Dans le cadre de la trêve humanitaire de deux mois, entrée en vigueur le 2 avril, Muammar al-Eryani a déclaré que le gouvernement yéménite avait autorisé la compagnie aérienne Yemenia à transporter 104 passagers munis de passeports émis dans les zones contrôlées par le gouvernement sur son premier vol commercial depuis l’aéroport de Sanaa le 24 avril.
Le ministre yéménite de l’Information a toutefois déclaré que les Houthis n’avaient pas respecté l’accord et avaient insisté pour que 60 autres passagers munis de passeports délivrés pas la milice soient transportés, accusant les Houthis de chercher à faire sortir clandestinement du pays des experts militaires des Gardiens de la révolution iraniens et du Hezbollah en utilisant de faux noms et de faux documents.
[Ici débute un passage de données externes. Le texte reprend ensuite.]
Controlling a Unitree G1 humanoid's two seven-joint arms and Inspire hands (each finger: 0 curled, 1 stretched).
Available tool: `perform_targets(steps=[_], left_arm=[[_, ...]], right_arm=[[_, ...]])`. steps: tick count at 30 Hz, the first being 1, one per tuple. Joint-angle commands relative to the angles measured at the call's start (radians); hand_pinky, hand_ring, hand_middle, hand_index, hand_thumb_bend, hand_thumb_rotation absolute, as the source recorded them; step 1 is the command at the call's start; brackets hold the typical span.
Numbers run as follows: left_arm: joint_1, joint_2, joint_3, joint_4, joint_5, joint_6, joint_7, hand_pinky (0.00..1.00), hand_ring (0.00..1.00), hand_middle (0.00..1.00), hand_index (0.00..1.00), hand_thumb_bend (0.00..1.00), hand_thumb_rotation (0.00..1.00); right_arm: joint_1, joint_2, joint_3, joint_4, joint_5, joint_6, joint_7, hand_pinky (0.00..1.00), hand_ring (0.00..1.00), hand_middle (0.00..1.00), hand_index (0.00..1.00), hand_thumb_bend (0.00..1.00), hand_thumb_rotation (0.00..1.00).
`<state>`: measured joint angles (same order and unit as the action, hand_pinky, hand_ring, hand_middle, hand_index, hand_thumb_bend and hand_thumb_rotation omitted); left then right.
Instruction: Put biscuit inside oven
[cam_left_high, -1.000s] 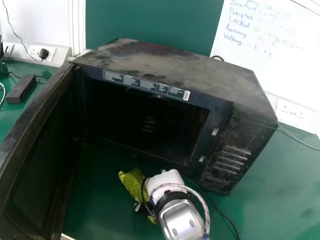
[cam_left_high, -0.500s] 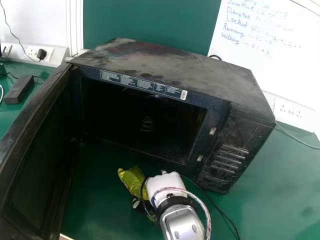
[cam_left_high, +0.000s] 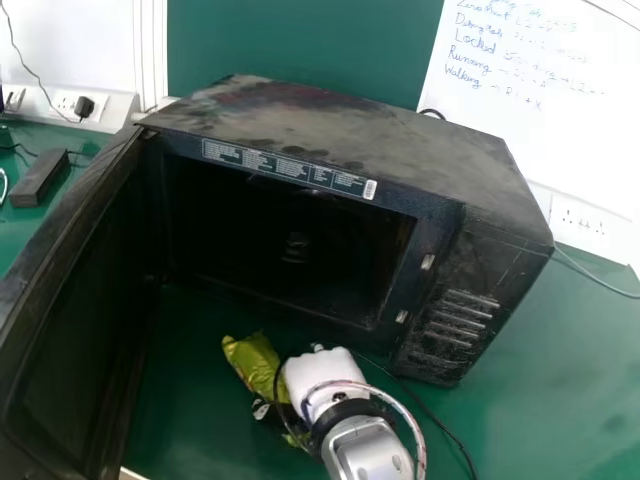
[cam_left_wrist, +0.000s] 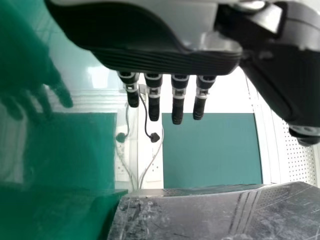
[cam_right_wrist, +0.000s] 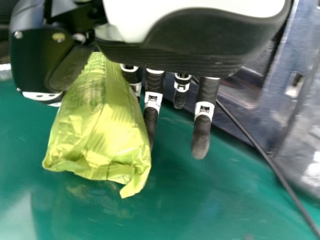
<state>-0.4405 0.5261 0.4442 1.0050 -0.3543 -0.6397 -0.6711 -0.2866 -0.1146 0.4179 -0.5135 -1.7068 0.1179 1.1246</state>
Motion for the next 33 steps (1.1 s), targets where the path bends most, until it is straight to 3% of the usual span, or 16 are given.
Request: perform_targets(steps=[1,3,6,13,24,28,32,33], left_arm=[[0.001,0.016,0.004,0.003,0.000,-0.004,-0.002,0.93,0.93,0.94,0.96,0.49,1.00],[0.001,0.015,0.005,0.001,-0.003,-0.001,-0.003,0.93,0.93,0.94,0.96,0.49,1.00],[0.000,0.013,0.006,-0.002,-0.005,0.003,-0.002,0.93,0.93,0.94,0.96,0.50,1.00],[-0.003,0.014,0.003,-0.005,-0.002,0.015,0.003,0.93,0.93,0.94,0.96,0.50,1.00],[-0.001,0.015,0.001,-0.011,-0.001,0.013,0.001,0.93,0.93,0.94,0.97,0.49,1.00],[0.000,0.013,0.003,-0.012,-0.002,0.011,0.004,0.93,0.92,0.94,0.96,0.49,1.00],[-0.002,0.012,0.004,-0.006,-0.003,0.004,-0.001,0.93,0.93,0.94,0.96,0.49,1.00],[-0.002,0.013,0.004,-0.006,-0.003,0.005,-0.001,0.93,0.93,0.94,0.96,0.49,1.00]], right_arm=[[0.019,0.020,-0.012,-0.028,0.013,0.012,-0.012,0.30,0.33,0.47,0.60,0.57,0.00],[0.023,0.021,-0.017,-0.041,0.015,0.014,-0.027,0.31,0.33,0.47,0.51,0.54,0.00],[0.025,0.025,-0.025,-0.058,0.012,0.015,-0.035,0.33,0.34,0.47,0.49,0.53,0.00],[0.009,0.044,-0.051,-0.090,-0.017,0.019,-0.025,0.31,0.34,0.47,0.49,0.53,0.00],[0.017,0.086,-0.120,-0.126,0.016,0.048,-0.135,0.26,0.29,0.47,0.49,0.53,0.00],[0.015,0.107,-0.145,-0.127,0.008,0.074,-0.173,0.36,0.40,0.42,0.53,0.52,0.00],[0.008,0.127,-0.170,-0.123,0.014,0.100,-0.193,0.36,0.39,0.48,0.49,0.53,0.00],[0.008,0.136,-0.175,-0.120,0.013,0.109,-0.200,0.35,0.39,0.45,0.51,0.52,0.00]])
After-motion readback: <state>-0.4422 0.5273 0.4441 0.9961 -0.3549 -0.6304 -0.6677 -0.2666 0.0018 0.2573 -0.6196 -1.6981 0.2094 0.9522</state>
Le gouvernement a accepté d’autoriser 104 passagers à voyager sur le premier vol entre l’aéroport international de Sanaa et Amman, «mais la milice terroriste Houthi a refusé et a insisté et insiste toujours pour ajouter 60 passagers munis de passeports peu fiables», a indiqué Al-Eryani, exhortant le monde, principalement l’ONU et son envoyé au Yémen, à faire pression sur les Houthis pour qu’ils cessent d’entraver le départ du vol et d’aggraver la souffrance des Yéménites qui vivent dans les zones sous leur contrôle.
«La communauté internationale, les Nations unies et leur envoyé sont tenus de faire pression sur la milice terroriste Houthi pour qu’elle ne prenne pas en otage les citoyens des zones qu’elle contrôle.»